[16] See his letter to Leo the Isaurian, quoted by Milman, op. cit., Vol. II, pp. 358-361. See also the Rev. J. S. Black's article on "Images" in the Encyclopædia Britannica (9th Edition).
[17] The Rev. J. S. Black says, in his article on "Images," above referred to, that even as early as the fourth or fifth centuries there is evidence of the tendency to enlist art in the service of the Church, while Woltmann and Woermann (op. cit., Vol. I, p. 167) quote the following instance: "When St. Nilus (A.D. 450) was consulted about the decoration of a church, he rejected as childish and unworthy the intended design of plants, birds, animals, and a number of crosses, and desired the interior to be adorned with pictures from the Old and New Testaments, with the same motive that Gregory II expressed afterwards...."
[18] Kraus seems to be of the opinion that this suppression of primary sexual characteristics in paintings was not at all uncommon in the Middle Ages. See Geschichte der christlichen Kunst, Vol. II, p. 280.
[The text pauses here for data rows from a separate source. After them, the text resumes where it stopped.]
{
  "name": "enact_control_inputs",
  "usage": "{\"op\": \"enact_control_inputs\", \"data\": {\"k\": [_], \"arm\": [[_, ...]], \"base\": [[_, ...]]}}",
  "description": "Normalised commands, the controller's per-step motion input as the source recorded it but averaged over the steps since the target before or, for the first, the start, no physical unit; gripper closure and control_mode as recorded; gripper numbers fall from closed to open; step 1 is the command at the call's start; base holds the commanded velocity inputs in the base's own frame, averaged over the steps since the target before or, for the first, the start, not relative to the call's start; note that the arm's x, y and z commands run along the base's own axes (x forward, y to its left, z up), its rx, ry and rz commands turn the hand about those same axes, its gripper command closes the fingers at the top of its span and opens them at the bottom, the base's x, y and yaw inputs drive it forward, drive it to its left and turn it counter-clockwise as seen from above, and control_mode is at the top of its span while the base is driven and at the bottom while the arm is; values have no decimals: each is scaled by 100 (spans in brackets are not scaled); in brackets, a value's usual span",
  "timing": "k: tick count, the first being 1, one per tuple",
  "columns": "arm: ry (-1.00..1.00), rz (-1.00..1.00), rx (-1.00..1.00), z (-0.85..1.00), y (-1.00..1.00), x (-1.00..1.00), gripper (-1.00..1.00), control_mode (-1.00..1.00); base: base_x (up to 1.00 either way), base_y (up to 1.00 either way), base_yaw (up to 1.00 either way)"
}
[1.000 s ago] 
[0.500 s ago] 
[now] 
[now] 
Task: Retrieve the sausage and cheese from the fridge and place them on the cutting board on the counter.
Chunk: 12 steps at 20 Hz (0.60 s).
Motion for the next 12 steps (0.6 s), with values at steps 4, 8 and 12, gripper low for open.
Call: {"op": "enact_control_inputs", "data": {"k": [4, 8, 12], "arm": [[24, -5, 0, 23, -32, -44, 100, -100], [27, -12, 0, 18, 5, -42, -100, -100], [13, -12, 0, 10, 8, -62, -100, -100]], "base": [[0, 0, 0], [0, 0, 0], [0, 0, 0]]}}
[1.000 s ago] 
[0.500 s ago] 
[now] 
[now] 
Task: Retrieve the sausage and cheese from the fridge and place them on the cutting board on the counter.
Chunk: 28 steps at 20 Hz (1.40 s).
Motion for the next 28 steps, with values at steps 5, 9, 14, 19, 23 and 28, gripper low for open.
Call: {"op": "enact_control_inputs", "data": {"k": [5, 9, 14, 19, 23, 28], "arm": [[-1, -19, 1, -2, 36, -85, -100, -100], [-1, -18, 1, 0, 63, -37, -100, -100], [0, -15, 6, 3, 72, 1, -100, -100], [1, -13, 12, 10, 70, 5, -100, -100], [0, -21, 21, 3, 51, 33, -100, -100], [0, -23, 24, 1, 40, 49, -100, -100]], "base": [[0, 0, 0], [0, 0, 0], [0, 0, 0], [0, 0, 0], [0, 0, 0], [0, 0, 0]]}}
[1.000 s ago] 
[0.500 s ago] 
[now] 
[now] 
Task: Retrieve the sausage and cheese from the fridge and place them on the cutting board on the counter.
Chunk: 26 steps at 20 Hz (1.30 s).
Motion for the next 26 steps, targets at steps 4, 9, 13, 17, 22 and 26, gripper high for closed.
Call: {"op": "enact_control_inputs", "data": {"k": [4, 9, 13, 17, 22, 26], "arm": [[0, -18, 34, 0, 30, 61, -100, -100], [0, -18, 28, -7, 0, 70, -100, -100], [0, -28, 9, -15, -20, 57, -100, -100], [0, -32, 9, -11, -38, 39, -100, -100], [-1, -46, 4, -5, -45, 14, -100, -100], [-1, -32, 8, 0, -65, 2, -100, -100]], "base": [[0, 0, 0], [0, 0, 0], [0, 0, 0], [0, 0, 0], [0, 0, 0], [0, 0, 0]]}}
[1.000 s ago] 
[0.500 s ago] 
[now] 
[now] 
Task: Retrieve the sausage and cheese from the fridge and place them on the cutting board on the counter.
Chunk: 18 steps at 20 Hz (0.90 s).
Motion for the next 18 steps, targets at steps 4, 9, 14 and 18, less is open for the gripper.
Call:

[19] Modern Art, Vol. I, p. 24.
[3. The Gothic Building and Sentiment.]
But the hierarchy of the Church, although it left no doubt in the minds of its followers as to the genuine type which was the apotheosis of Christian values, was nevertheless unable completely to impose its culture upon the barbarians under its sway. And soon, somewhere towards the end of the twelfth century, there began to appear in Europe, in things that did not seem to matter from the moral or didactic standpoint, a certain uncouth and uncultured spirit, which showed to what extent the despotic rule of Rome was beginning to be flouted.
In architecture, which, like music, has for some reason or other always seemed to Europeans to be less intimately connected with the thought and will of man than the graphic arts, an un-Catholic spirit was preparing its road to triumph. When I say un-Catholic, I mean emancipated from the law and order of the Universal Church.[20] And in the Gothic edifice, from its early stages to its development into the flamboyant style, all the impossibilities, all the terrible self-immolations imposed by the Christian ideal upon man, begin to make themselves openly felt.
Now churches begin to tower aloft into heights undreamt of heretofore. Huge columns spring heavenwards, bearing up a roof that seems almost ethereal because it is so high. Spires are thrust right into the very breasts of clouds, and acres are covered by constructions which, mechanically speaking, are alive. Kicks from the vaulted arches against the hollowed-out walls below, necessitate counter-kicks; buttresses and flying buttresses strive and struggle against the crushing pressure of the stone or brick skies of these fantastic architectural feats. All the parts of this mass of stone on baked clay are at loggerheads and at variance with each other, and their strife never ceases.
Typical of the contest going on within the body of the mediæval Christian, and the vain aspirations of his soul, the lofty buildings are also symbolic of the discord and lack of equilibrium which, as Lübke says, Christianity introduced into man's relations to Nature and to himself. And when we find the columns of these buildings carved and moulded to look like groups of pillars embracing each other to gain strength, the salient parts of the construction grooved and striped, and the extremities of the clustered pillars spreading after the manner of a fan, over our heads; we are amazed at the manner in which mass and volume have been volatilized, spiritualized, and apparently dissipated.